*** Information supplied ***

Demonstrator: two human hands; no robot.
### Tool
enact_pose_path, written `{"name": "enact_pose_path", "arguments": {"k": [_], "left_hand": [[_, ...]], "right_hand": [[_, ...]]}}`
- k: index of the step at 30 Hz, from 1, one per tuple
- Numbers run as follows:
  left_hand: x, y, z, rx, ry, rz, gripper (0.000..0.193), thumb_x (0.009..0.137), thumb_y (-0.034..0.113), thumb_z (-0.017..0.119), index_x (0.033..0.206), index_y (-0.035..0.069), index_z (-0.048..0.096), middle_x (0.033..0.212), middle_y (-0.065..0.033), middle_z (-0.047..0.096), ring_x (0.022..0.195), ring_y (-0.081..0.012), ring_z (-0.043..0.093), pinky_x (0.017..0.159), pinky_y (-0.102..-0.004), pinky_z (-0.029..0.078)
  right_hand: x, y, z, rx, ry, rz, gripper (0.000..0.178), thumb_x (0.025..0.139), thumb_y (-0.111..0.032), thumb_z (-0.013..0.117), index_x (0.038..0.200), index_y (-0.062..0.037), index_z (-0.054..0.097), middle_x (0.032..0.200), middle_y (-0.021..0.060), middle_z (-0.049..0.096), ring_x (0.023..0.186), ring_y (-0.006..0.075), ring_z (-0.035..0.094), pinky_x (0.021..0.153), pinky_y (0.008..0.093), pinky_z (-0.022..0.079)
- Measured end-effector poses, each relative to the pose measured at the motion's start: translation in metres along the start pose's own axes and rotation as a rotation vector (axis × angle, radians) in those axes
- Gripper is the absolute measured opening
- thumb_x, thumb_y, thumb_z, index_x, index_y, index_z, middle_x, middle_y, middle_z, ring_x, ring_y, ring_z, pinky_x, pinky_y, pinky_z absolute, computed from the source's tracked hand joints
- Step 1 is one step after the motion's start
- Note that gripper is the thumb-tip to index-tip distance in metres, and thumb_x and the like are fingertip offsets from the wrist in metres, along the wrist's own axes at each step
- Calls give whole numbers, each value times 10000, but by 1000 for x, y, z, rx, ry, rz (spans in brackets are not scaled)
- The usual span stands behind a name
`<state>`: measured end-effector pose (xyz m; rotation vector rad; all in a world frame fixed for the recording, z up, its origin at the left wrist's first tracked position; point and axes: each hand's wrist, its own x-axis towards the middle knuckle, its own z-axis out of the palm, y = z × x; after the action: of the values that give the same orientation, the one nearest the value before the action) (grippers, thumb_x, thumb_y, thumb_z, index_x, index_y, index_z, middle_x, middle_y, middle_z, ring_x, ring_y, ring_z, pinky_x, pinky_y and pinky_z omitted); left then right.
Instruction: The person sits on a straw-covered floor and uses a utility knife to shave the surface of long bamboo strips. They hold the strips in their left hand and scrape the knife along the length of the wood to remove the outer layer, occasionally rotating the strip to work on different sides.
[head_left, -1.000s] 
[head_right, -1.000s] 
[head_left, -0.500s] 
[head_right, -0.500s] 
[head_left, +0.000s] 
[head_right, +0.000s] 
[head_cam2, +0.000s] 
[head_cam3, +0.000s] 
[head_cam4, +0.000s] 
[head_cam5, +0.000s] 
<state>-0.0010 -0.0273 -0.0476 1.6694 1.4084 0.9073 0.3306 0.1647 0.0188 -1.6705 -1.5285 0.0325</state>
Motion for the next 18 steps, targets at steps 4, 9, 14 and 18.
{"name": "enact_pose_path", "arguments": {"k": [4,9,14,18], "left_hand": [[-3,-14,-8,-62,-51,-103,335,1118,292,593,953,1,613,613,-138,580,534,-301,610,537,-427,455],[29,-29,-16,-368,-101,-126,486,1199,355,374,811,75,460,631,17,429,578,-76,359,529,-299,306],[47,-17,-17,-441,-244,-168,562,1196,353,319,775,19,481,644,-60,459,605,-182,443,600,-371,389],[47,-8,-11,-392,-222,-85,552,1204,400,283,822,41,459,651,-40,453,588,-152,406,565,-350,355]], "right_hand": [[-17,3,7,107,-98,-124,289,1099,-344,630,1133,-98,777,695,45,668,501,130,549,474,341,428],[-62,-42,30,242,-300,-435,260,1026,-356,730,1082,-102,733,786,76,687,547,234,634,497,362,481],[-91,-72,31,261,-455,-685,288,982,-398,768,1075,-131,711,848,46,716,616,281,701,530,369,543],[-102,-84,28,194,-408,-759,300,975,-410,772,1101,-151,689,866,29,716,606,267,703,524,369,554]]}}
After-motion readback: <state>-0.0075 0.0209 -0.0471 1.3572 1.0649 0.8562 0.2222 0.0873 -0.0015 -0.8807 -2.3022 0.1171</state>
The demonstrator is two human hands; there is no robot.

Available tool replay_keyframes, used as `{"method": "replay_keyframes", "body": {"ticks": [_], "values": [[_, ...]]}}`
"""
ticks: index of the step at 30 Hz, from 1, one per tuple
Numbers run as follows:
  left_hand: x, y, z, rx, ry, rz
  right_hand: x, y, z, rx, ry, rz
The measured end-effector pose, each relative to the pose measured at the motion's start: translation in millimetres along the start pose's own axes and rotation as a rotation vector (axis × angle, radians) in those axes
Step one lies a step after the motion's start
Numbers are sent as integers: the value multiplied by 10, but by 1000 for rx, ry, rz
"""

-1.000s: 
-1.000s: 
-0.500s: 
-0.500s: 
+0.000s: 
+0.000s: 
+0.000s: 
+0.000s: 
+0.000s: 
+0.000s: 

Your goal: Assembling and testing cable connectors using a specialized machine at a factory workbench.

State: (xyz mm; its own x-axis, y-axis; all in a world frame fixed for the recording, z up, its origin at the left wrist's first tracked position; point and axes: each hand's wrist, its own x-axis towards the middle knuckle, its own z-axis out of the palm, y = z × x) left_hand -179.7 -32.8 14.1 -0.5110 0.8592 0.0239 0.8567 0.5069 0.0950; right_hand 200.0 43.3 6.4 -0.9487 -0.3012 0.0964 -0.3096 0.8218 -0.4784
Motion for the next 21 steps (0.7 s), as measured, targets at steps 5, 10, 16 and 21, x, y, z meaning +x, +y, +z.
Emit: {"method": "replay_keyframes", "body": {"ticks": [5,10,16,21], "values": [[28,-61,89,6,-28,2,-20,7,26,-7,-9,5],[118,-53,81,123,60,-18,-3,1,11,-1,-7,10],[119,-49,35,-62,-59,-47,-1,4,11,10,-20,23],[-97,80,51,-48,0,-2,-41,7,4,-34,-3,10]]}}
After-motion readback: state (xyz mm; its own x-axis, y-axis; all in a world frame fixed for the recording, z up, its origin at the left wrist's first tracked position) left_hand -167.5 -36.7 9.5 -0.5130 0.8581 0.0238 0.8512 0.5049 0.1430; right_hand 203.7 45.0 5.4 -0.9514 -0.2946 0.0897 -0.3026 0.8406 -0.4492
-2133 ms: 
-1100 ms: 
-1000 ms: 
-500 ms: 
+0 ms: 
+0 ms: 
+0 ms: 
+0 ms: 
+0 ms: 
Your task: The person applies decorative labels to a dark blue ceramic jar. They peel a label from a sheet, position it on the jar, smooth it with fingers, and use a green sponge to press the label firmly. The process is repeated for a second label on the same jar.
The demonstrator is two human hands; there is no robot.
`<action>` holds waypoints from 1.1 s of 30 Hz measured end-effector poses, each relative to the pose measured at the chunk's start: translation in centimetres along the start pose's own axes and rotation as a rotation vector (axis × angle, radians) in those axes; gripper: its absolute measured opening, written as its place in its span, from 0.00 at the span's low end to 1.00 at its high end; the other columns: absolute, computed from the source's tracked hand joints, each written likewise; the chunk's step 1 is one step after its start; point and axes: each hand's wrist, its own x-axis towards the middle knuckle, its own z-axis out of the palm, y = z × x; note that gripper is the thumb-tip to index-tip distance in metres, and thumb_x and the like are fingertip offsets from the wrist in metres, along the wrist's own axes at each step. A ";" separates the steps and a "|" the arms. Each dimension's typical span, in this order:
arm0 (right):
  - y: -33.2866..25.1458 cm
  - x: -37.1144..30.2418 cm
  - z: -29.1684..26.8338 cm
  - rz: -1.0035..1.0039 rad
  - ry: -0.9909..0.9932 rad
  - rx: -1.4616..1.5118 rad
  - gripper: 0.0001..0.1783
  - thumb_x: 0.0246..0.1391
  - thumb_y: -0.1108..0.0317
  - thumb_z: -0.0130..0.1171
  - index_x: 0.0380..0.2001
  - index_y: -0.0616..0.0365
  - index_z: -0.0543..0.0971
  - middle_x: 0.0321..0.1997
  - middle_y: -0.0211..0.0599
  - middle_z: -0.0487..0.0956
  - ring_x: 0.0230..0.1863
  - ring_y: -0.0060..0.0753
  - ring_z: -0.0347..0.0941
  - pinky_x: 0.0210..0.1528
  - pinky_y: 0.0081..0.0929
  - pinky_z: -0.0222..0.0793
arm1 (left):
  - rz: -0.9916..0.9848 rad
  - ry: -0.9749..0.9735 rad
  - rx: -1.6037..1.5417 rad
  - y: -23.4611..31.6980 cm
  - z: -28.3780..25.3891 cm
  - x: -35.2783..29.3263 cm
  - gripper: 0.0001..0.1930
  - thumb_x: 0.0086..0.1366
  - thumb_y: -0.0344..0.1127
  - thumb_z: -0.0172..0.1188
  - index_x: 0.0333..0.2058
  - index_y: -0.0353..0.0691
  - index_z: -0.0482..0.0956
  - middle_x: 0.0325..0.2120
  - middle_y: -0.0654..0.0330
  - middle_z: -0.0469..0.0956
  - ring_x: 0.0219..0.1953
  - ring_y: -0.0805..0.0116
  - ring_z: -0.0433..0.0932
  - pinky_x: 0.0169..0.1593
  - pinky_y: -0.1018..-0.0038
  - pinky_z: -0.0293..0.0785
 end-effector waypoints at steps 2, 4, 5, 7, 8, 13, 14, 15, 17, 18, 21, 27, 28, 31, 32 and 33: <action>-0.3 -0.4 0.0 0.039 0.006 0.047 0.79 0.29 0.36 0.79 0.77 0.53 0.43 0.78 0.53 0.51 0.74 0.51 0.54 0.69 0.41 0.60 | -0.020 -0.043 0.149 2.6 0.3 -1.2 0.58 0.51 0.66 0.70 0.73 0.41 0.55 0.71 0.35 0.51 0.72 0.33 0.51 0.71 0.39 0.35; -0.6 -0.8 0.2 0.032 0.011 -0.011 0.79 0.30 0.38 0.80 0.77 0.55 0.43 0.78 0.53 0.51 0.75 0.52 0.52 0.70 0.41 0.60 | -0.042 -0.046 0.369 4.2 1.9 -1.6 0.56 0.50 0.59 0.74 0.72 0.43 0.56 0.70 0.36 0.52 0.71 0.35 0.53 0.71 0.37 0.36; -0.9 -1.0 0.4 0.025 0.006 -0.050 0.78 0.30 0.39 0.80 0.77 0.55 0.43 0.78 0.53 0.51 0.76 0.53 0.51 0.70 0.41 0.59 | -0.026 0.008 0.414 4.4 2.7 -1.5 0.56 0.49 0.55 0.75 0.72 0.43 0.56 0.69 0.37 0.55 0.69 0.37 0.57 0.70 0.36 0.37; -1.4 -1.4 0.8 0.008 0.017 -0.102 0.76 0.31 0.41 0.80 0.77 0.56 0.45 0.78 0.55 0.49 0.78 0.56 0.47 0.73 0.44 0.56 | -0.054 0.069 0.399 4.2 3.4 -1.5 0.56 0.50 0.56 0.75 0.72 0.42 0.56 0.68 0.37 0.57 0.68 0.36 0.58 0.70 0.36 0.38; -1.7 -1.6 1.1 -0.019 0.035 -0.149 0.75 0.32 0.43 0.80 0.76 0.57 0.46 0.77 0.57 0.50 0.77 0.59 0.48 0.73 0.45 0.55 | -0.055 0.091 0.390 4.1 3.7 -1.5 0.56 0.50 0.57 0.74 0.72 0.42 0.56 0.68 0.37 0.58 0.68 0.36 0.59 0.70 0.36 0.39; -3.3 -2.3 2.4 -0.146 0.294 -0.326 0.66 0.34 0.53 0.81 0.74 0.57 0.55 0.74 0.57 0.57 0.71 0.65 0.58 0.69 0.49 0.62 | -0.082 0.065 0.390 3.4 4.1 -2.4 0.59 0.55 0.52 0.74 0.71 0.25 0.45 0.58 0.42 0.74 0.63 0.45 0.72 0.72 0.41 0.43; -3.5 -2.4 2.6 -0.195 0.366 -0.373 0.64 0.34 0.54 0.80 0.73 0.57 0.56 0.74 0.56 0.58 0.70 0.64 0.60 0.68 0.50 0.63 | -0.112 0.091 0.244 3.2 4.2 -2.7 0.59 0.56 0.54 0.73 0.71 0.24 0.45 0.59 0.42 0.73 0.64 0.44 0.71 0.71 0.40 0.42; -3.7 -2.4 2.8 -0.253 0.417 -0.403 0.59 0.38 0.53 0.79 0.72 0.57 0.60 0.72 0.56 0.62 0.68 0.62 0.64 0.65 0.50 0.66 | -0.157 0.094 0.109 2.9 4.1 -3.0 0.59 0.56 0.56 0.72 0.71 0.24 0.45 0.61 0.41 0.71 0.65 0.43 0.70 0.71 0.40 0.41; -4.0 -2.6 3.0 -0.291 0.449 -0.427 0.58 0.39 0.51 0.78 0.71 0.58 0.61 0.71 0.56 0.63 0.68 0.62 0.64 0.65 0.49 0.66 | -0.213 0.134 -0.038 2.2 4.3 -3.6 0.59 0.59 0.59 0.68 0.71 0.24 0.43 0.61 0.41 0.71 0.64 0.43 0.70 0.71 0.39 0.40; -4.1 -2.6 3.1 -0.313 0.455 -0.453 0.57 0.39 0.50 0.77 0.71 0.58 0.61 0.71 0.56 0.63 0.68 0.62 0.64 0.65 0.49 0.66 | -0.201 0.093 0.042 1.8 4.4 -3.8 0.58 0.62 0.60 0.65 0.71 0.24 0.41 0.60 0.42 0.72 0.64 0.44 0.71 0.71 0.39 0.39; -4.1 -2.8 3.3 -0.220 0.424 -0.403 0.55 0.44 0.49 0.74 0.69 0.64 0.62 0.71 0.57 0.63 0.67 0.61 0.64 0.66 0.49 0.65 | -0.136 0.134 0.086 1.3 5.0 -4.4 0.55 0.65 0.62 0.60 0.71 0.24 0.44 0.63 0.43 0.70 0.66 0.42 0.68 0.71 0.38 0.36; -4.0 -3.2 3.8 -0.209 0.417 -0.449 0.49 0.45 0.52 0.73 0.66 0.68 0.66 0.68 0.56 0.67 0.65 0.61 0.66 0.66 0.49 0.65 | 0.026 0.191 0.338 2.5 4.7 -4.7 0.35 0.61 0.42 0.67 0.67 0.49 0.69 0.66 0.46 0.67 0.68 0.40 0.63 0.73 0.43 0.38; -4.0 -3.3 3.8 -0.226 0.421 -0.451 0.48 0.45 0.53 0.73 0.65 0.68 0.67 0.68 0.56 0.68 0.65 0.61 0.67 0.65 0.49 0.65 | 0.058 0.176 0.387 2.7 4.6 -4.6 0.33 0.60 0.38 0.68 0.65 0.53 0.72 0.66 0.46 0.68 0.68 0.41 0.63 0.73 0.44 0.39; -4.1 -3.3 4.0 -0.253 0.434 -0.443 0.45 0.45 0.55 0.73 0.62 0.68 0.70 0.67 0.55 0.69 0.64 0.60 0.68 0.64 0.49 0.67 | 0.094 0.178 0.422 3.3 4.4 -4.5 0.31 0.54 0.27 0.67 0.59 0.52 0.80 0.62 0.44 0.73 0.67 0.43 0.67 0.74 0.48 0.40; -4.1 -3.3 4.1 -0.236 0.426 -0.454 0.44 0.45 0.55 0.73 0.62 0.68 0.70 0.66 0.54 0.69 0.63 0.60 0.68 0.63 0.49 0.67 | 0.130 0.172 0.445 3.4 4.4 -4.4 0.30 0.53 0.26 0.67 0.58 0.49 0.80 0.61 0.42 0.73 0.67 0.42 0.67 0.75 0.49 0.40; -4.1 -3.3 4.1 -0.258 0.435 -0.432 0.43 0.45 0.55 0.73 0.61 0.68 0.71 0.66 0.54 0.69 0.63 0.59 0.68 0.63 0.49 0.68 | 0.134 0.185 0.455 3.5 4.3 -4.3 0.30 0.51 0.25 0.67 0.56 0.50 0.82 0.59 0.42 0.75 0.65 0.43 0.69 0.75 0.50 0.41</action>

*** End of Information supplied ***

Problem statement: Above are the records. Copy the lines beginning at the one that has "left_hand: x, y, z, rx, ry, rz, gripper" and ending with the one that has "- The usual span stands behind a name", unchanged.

Output of the exercise:
  left_hand: x, y, z, rx, ry, rz, gripper (0.000..0.193), thumb_x (0.009..0.137), thumb_y (-0.034..0.113), thumb_z (-0.017..0.119), index_x (0.033..0.206), index_y (-0.035..0.069), index_z (-0.048..0.096), middle_x (0.033..0.212), middle_y (-0.065..0.033), middle_z (-0.047..0.096), ring_x (0.022..0.195), ring_y (-0.081..0.012), ring_z (-0.043..0.093), pinky_x (0.017..0.159), pinky_y (-0.102..-0.004), pinky_z (-0.029..0.078)
  right_hand: x, y, z, rx, ry, rz, gripper (0.000..0.178), thumb_x (0.025..0.139), thumb_y (-0.111..0.032), thumb_z (-0.013..0.117), index_x (0.038..0.200), index_y (-0.062..0.037), index_z (-0.054..0.097), middle_x (0.032..0.200), middle_y (-0.021..0.060), middle_z (-0.049..0.096), ring_x (0.023..0.186), ring_y (-0.006..0.075), ring_z (-0.035..0.094), pinky_x (0.021..0.153), pinky_y (0.008..0.093), pinky_z (-0.022..0.079)
- Measured end-effector poses, each relative to the pose measured at the motion's start: translation in metres along the start pose's own axes and rotation as a rotation vector (axis × angle, radians) in those axes
- Gripper is the absolute measured opening
- thumb_x, thumb_y, thumb_z, index_x, index_y, index_z, middle_x, middle_y, middle_z, ring_x, ring_y, ring_z, pinky_x, pinky_y, pinky_z absolute, computed from the source's tracked hand joints
- Step 1 is one step after the motion's start
- Note that gripper is the thumb-tip to index-tip distance in metres, and thumb_x and the like are fingertip offsets from the wrist in metres, along the wrist's own axes at each step
- Calls give whole numbers, each value times 10000, but by 1000 for x, y, z, rx, ry, rz (spans in brackets are not scaled)
- The usual span stands behind a name

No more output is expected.